Grasping for the Wind is an incisive and powerful analysis of 20th century Western civilization: what historical and cultural forces have shaped it and where it is headed. From Rembrandt, to the French Revolution, to Marilyn Monroe, to Martin Luther King, to the Beatles, to Stanley Kubrick, to MTV, to the Internet and beyond, lawyer and social commentator John Whitehead reveals the threads of influence that weave this present age.

The overarching theme of this book might best be expressed by the title of a Paul Gaugin masterpiece: Where Do We Come From? What Are We? Where Are We Going?
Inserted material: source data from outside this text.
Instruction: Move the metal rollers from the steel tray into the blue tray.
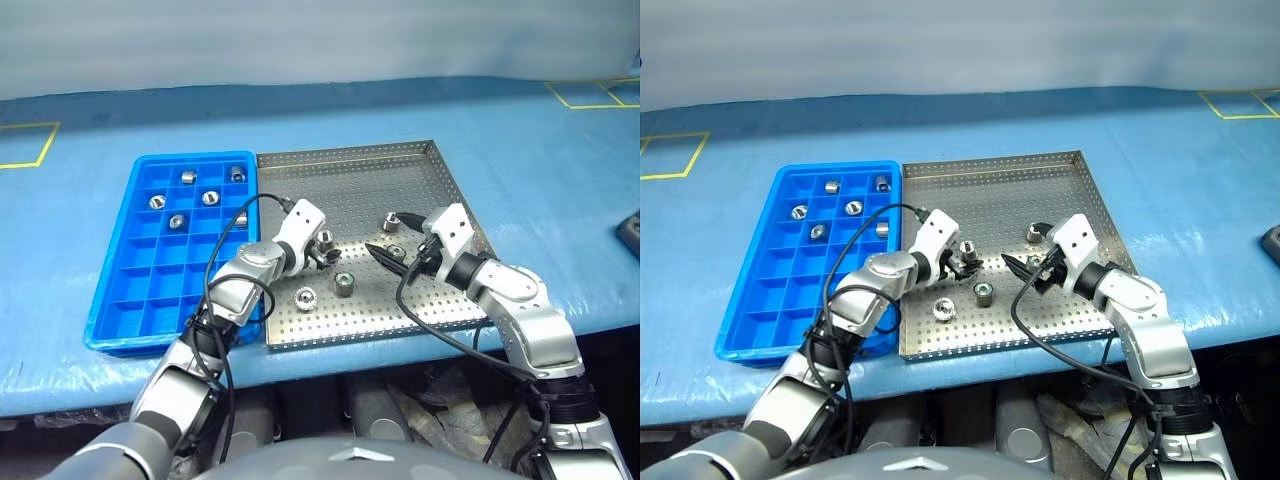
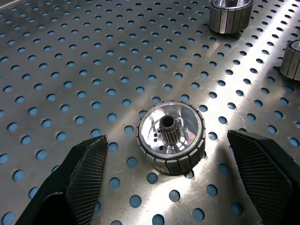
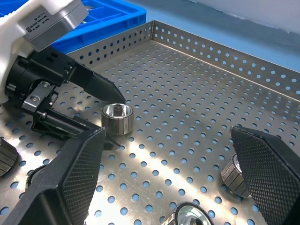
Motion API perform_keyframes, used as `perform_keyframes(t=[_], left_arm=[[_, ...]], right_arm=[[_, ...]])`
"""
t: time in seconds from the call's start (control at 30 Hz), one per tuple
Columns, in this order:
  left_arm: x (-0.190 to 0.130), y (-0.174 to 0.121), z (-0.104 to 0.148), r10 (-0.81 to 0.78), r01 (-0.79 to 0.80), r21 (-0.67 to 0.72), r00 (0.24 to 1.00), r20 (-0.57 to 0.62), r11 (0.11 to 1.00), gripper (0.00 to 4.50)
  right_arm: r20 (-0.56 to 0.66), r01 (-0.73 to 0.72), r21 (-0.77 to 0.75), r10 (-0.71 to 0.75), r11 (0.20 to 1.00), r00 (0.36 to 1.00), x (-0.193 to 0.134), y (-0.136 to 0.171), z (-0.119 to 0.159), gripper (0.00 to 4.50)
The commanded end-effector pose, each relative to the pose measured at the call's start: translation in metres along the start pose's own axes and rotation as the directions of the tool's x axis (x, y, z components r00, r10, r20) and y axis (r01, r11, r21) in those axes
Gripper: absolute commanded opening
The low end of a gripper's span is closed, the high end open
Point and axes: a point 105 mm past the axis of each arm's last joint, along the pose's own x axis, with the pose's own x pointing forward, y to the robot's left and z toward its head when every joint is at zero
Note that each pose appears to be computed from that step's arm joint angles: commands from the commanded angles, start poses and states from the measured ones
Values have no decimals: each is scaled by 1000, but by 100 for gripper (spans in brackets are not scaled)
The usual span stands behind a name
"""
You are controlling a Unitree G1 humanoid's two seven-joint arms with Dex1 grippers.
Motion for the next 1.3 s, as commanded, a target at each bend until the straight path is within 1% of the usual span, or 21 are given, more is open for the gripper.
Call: perform_keyframes(t=[0.03,0.07,0.6,0.7,0.77,0.8,1.13,1.27,1.3], left_arm=[[-1,4,14,17,-18,17,999,49,1000,323],[-1,4,14,17,-18,22,999,49,1000,293],[-1,4,15,26,-27,14,997,67,1000,293],[-1,2,15,12,-12,7,998,68,1000,238],[-1,2,15,13,-13,10,998,69,1000,175],[-1,2,15,15,-15,11,998,69,1000,170],[-5,4,24,29,-32,22,993,113,999,170],[-23,8,54,65,-68,2,965,252,998,170],[-26,9,57,73,-75,-4,960,269,997,170]], right_arm=[[41,-5,-32,6,999,999,-1,2,12,450],[41,-5,-32,6,999,999,-1,2,11,450],[41,-5,-35,7,999,999,-1,1,11,450],[42,-2,-36,3,999,999,0,0,11,450],[43,0,-37,1,999,999,-1,0,11,450],[43,1,-37,1,999,999,-1,0,11,450],[45,1,-37,1,999,999,1,0,11,450],[49,-7,-38,9,999,999,2,2,11,450],[50,-8,-38,10,999,999,2,2,11,450]])
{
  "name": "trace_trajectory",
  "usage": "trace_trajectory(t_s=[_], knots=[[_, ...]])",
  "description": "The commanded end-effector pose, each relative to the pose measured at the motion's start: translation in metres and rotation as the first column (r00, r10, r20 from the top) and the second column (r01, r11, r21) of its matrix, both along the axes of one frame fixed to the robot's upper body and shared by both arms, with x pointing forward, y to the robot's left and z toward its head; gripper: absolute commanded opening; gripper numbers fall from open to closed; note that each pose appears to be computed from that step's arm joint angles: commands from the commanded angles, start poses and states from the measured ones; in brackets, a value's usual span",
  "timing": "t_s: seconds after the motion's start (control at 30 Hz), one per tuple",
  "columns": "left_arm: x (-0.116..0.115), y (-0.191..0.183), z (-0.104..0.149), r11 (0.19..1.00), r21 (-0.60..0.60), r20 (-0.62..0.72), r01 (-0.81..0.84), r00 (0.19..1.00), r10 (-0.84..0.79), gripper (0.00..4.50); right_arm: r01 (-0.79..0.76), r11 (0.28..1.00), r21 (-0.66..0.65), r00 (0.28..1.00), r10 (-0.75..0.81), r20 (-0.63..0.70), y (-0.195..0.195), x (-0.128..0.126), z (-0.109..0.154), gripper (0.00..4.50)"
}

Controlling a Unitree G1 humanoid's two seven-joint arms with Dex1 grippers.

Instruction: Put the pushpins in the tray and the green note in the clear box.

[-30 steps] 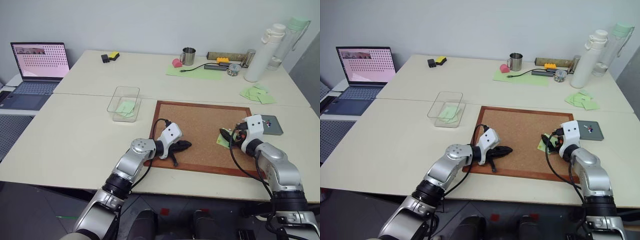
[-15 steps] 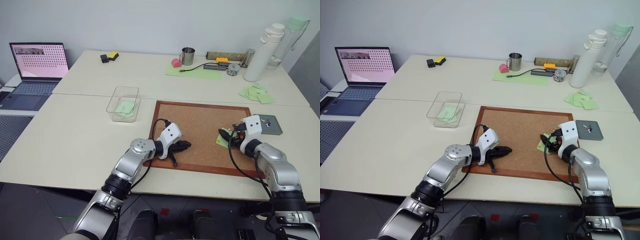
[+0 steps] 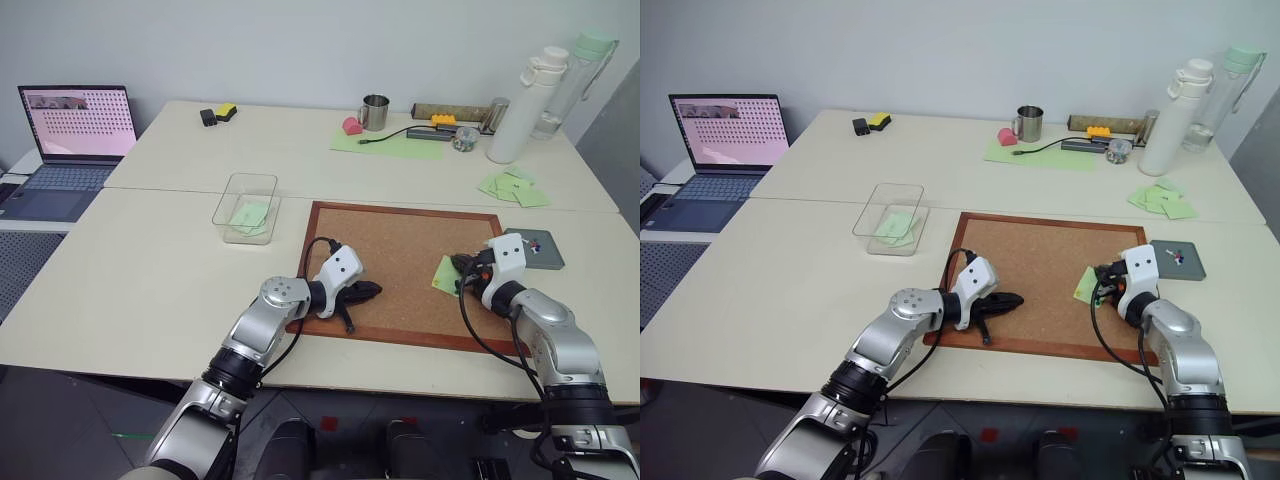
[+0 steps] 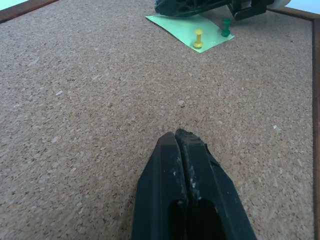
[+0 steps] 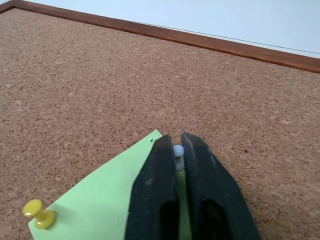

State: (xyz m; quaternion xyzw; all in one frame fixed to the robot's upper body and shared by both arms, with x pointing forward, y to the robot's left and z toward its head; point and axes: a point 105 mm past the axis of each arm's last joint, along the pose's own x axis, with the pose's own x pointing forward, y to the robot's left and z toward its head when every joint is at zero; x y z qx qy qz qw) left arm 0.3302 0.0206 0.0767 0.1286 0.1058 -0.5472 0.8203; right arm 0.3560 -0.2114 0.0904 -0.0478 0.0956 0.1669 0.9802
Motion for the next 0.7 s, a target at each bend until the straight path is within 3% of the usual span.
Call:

Drawing on his formidable grasp of history, Whitehead reveals how the different ways in which society has sought to answer these questions through the centuries have influenced how we address them today.

"We seem to be at the end of a long experiment which began in the eighteenth century with philosophers such as Voltaire," says Whitehead. "The experiment has altered the traditional concepts of religion, art, music, and life itself. People now appear to be mere parts in the so-called machinery of life. If there is to be a restoration of hope and beauty, it must begin with the recovery of an appreciation for the uniqueness of each human being."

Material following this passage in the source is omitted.